1) My windows installation crashed and I needed access to my computer immediately...I thought of doing a Feisty installation again...but it was too much work, and Gutsy had been on my mind for a while. Downloading the ISO on my university network took me ten minutes anyway...

2) I was told that Gutsy supports my university printer and I wanted to see if it was true! Couldn't wait...besides, you realise that updating from Beta version is not a problem for me?? I downloaded 500 MB of updates last night...and that took 8 mins exactly...  I love Swiss broadband...


----------



## Dark Star (Oct 11, 2007)

> Downloading the ISO on my university network took me ten minutes anyway...



 WTH 10mins. for 700 Mb .. OMG Lucky guy enjoy that fast net


----------



## gxsaurav (Oct 12, 2007)

mehulved said:
			
		

> Please don't degrade knoppix this way.



Why waste my time learning something when I can simply use something simple to recover my files when all I have in my head is the tension of recovering file. At this point learning commands & searching for them on the net is the last thing i wanna do.


----------



## infra_red_dude (Oct 12, 2007)

^^^ You mean you never learnt anything?? I guess you were born with a completely automatic recovery CD in your hand when you were born, gifted by God!  

Stop trolling, dude!



			
				gx_saurav said:
			
		

> Why waste my time learning something when I can simply use something simple to recover my files when all I have in my head is the tension of recovering file. At this point learning commands & searching for them on the net is the last thing i wanna do.


When its an important file to be recovered, believe me people will even kiss the arse of a monkey to get the file back!!


----------



## mehulved (Oct 12, 2007)

Dark Star said:
			
		

> Well faraz bro.. why have you installed Beta ver.  Gusty final will be out soon .. on 18  Nice features none the less  knew all of em


 Gutsy's code has been more or less upto release stage except for a few more security and bug fixes. So, it's all fine to download it 10-15 days before the release. But, it could just be that if you're unfortunate enough you may hit a nasty bug.


----------



## gxsaurav (Oct 12, 2007)

infra_red_dude said:
			
		

> ^^^ You mean you never learnt anything?? I guess you were born with a completely automatic recovery CD in your hand when you were born, gifted by God!
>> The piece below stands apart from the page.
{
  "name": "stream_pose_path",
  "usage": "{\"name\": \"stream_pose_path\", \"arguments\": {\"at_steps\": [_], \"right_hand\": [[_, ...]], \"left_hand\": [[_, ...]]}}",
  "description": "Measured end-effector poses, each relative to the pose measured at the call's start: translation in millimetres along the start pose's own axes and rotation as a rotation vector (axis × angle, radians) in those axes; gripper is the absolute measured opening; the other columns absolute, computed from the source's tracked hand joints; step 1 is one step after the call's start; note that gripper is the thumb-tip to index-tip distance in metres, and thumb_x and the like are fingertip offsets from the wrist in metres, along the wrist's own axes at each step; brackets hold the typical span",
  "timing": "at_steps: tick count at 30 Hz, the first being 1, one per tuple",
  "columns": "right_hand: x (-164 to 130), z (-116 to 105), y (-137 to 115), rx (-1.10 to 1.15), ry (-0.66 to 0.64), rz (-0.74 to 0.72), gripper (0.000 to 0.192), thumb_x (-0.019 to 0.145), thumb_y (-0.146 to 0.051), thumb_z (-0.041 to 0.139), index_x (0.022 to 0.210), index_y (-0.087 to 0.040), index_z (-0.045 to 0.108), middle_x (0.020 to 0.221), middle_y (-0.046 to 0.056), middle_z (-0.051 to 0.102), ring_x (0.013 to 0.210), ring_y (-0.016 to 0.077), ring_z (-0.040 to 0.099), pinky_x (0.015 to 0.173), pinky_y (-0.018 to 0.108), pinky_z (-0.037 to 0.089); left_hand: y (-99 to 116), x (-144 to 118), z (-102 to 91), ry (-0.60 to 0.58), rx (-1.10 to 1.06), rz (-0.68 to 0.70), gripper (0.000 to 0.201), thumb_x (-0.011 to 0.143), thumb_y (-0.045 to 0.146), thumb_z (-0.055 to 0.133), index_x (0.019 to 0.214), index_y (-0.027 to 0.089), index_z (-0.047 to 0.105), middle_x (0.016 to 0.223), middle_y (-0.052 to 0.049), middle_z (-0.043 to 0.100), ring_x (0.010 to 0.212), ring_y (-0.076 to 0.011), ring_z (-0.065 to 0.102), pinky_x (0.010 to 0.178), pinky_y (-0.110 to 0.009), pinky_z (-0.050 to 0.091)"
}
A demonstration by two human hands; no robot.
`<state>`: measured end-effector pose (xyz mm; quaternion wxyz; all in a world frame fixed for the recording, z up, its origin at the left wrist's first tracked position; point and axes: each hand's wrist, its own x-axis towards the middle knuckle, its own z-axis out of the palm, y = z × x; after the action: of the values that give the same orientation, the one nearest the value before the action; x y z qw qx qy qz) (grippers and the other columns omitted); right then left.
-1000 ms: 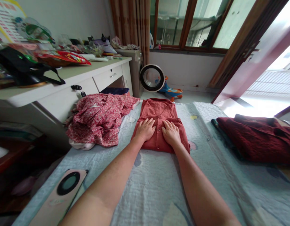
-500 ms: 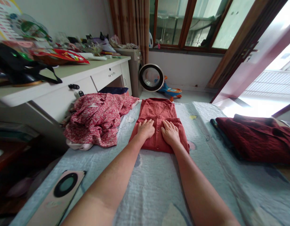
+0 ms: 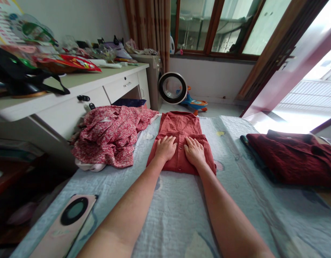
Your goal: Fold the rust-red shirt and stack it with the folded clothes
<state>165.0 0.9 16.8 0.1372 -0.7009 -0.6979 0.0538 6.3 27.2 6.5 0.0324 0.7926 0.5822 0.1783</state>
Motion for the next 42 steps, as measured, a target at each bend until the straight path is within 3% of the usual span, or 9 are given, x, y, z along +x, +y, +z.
{"name": "stream_pose_path", "arguments": {"at_steps": [6, 10, 15, 36, 42], "right_hand": [[-0.3, -0.9, -0.3, 0.004, -0.002, -0.002, 0.052, 0.098, -0.038, 0.029, 0.148, -0.026, 0.037, 0.154, 0.002, 0.037, 0.142, 0.0246, 0.028, 0.115, 0.044, 0.022], [0.2, -0.9, -0.4, 0.004, -0.017, 0.004, 0.052, 0.098, -0.038, 0.029, 0.148, -0.025, 0.036, 0.154, 0.002, 0.036, 0.142, 0.0250, 0.028, 0.115, 0.045, 0.022], [1.1, 1.2, 0.7, 0.016, -0.012, 0.011, 0.054, 0.098, -0.039, 0.029, 0.149, -0.023, 0.035, 0.155, 0.003, 0.035, 0.143, 0.0245, 0.027, 0.115, 0.045, 0.021], [1.2, 1.7, -0.5, -0.022, -0.004, 0.029, 0.052, 0.098, -0.040, 0.032, 0.146, -0.022, 0.039, 0.154, 0.010, 0.034, 0.143, 0.0264, 0.027, 0.114, 0.043, 0.023], [1.8, -5.8, 1.9, -0.014, 0.007, -0.011, 0.048, 0.097, -0.039, 0.035, 0.138, -0.018, 0.048, 0.148, 0.011, 0.044, 0.136, 0.0255, 0.039, 0.111, 0.039, 0.028]], "left_hand": [[0.3, -0.6, -3.2, 0.028, -0.032, 0.125, 0.045, 0.094, 0.024, 0.039, 0.138, 0.025, 0.048, 0.152, -0.001, 0.040, 0.143, -0.0224, 0.030, 0.115, -0.046, 0.028], [0.1, -0.4, -3.2, -0.008, -0.056, 0.122, 0.047, 0.095, 0.020, 0.036, 0.141, 0.024, 0.045, 0.146, -0.002, 0.049, 0.138, -0.0207, 0.039, 0.115, -0.043, 0.029], [0.1, -1.1, -4.6, -0.005, -0.074, 0.140, 0.055, 0.095, 0.016, 0.032, 0.148, 0.030, 0.034, 0.148, 0.001, 0.047, 0.133, -0.0184, 0.045, 0.112, -0.041, 0.031], [0.7, -0.9, -6.6, -0.015, -0.036, 0.148, 0.047, 0.096, 0.019, 0.032, 0.140, 0.029, 0.047, 0.143, -0.002, 0.053, 0.131, -0.0184, 0.047, 0.112, -0.040, 0.033], [-0.7, -0.8, -3.3, 0.019, -0.044, 0.167, 0.046, 0.096, 0.019, 0.033, 0.138, 0.027, 0.050, 0.141, -0.004, 0.054, 0.128, -0.0202, 0.050, 0.111, -0.042, 0.034]]}}
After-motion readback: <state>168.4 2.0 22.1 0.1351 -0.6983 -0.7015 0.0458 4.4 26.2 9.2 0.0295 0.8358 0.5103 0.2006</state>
The only thing i learned out of the box in this world is flirting & my verbal skills  & that even I will brag about.



> When its an important file to be recovered, believe me people will even kiss the arse of a monkey to get the file back!!



This makes sense but here is the thing, why is it that OSS Knoppix does this automatically but not Ubuntu? Why do I need to learn it for Ubuntu? thats the question


----------



## QwertyManiac (Oct 12, 2007)

Cause Ubuntu was never meant to be enjoyed Live. It's just there so the user can get a feel of it pre/during-install.

Install Ubuntu and you can see it auto mounted and ready. Live is not built for that.

Knoppix on the other hand crams as much feature live it can cause its aim is different than Canonical. It aims to be a portable distribution, unlike Ubuntu which aims to be a Desktop OS. Now if you really wanna continue this off-topic discussion, start a new thread and we'd only be glad to own you, yet again.


----------



## faraaz (Oct 12, 2007)

@QwertyManiac: I used boot switches to load Ubuntu to RAM and then downloaded and burnt the Gutsy ISO off the Feisty Live CD after my computer's Windows had crashed...


----------



## infra_red_dude (Oct 12, 2007)

gx_saurav said:
			
		

> why is it that OSS Knoppix does this automatically but not Ubuntu? Why do I need to learn it for Ubuntu? thats the question


Becoz Ubuntu is not bound neither oblieged to do it automatically. It neither gains anything nor loses anything. No law states that NTFS drives should be mounted automatically upon booting otherwise the distro will be ostracised! 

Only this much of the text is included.